La Regina di Biancaneve
Forse si avrebbe bisogno di meno consulenti e più allenamento al confronto basato ovviamente non su opinioni buttate lì, ma su valutazioni circostanziate, fondate sui fatti e sui comportamenti, contestualizzate rispetto alle loro conseguenze. L’idea è proporre un’inversione di prospettiva verso il giudizio e di considerarlo un viatico di crescita, un allenamento al confronto, a dire e sentirsi dire cose di cui faremmo a meno: non è rompendo lo specchio che sarò la più bella del reame! La realtà che non vogliamo vedere sarà sempre lì e sottraendoci al giudizio avremmo solo perso un’ occasione per crescere e per apprendere comunque qualcosa. D’altronde se una persona mi dice che ho la coda farò spallucce, se me lo dicono in dieci inizierò a preoccuparmi, e se me lo dicono in mille di sicuro mi girerò …almeno per controllare. A meno che non accada il 1° di aprile!

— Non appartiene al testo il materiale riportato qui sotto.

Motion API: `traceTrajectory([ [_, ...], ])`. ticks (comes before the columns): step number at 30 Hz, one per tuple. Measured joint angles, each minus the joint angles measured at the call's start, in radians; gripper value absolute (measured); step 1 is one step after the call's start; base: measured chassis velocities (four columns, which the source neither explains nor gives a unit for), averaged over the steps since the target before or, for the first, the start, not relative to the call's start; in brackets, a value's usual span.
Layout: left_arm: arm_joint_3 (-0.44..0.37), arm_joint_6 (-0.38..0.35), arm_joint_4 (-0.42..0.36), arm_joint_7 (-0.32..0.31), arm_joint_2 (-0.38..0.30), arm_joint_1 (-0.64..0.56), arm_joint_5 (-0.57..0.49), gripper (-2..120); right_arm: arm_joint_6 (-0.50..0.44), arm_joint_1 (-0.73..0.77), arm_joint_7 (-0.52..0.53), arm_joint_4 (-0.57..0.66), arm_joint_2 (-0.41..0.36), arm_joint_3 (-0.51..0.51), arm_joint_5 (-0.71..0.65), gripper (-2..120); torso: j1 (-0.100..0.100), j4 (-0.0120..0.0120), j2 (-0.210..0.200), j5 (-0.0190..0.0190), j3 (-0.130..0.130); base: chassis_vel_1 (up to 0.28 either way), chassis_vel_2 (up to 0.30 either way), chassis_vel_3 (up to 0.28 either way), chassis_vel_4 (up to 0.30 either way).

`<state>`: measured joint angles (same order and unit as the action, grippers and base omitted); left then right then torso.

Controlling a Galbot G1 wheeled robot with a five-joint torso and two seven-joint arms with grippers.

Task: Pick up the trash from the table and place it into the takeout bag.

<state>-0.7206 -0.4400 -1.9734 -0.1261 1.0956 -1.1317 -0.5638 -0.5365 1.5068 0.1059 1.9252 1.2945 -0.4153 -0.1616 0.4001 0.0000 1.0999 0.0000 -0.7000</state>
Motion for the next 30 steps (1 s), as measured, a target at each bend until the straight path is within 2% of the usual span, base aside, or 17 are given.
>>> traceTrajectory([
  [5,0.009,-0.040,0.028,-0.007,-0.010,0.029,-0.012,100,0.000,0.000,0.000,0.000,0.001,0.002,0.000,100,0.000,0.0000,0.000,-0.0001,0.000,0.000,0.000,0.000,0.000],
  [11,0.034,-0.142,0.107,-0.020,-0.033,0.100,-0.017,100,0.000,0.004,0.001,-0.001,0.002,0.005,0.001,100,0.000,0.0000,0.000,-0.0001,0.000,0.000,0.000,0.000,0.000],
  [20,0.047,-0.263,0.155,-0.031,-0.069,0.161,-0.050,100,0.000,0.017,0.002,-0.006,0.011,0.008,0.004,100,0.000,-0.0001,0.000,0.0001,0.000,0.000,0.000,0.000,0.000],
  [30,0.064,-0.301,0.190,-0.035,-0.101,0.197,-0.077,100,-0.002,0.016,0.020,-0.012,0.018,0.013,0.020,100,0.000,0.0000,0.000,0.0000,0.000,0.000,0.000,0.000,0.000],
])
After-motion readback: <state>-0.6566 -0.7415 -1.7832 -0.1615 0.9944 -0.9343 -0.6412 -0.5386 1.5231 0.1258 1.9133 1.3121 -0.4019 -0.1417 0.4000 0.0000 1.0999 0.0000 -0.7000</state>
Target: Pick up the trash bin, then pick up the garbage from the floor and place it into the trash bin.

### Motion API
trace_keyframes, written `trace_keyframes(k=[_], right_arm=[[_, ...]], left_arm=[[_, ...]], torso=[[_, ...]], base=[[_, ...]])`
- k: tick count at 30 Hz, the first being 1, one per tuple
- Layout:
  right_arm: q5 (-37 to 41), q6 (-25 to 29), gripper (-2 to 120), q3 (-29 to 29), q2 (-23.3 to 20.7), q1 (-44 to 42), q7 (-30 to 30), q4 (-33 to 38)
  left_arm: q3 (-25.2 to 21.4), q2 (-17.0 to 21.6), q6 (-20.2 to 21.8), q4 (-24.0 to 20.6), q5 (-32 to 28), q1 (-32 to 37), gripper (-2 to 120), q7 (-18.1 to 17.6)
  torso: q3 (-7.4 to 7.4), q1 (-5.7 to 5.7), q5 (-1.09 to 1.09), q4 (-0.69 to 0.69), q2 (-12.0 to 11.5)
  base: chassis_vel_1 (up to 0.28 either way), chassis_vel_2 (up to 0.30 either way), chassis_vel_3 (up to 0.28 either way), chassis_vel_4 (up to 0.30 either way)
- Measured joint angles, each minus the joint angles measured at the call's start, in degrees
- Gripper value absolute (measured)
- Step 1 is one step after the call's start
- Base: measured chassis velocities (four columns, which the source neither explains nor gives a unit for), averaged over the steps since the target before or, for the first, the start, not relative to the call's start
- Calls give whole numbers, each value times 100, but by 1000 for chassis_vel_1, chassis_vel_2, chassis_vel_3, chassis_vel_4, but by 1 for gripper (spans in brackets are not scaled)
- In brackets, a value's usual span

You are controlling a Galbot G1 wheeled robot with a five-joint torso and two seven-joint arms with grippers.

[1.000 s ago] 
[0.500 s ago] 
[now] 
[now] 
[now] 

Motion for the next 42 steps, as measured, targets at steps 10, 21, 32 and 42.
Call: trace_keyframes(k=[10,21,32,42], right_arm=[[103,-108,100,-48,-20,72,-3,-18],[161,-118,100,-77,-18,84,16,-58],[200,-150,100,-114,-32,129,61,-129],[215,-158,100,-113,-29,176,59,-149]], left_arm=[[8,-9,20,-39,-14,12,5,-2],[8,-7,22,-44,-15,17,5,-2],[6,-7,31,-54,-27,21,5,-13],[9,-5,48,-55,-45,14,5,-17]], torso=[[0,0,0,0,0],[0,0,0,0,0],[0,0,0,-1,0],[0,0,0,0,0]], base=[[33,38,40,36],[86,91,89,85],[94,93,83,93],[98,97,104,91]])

Ben peggiore del giudizio, comunque, anche il più spietato, sono l’ipocrisia, la critica ammiccata, la calunnia. Il giudizio è una prova per chi lo emette e per chi lo riceve: una migliore predisposizione verso di esso renderebbe molto più facile conversare e crescere, in azienda e non solo. In ultimo, se questo può confortare il nostro naturale bisogno di connessione, tutti noi abbiamo diritto di essere amati, anche con le nostre imperfezioni. Dura…durissima.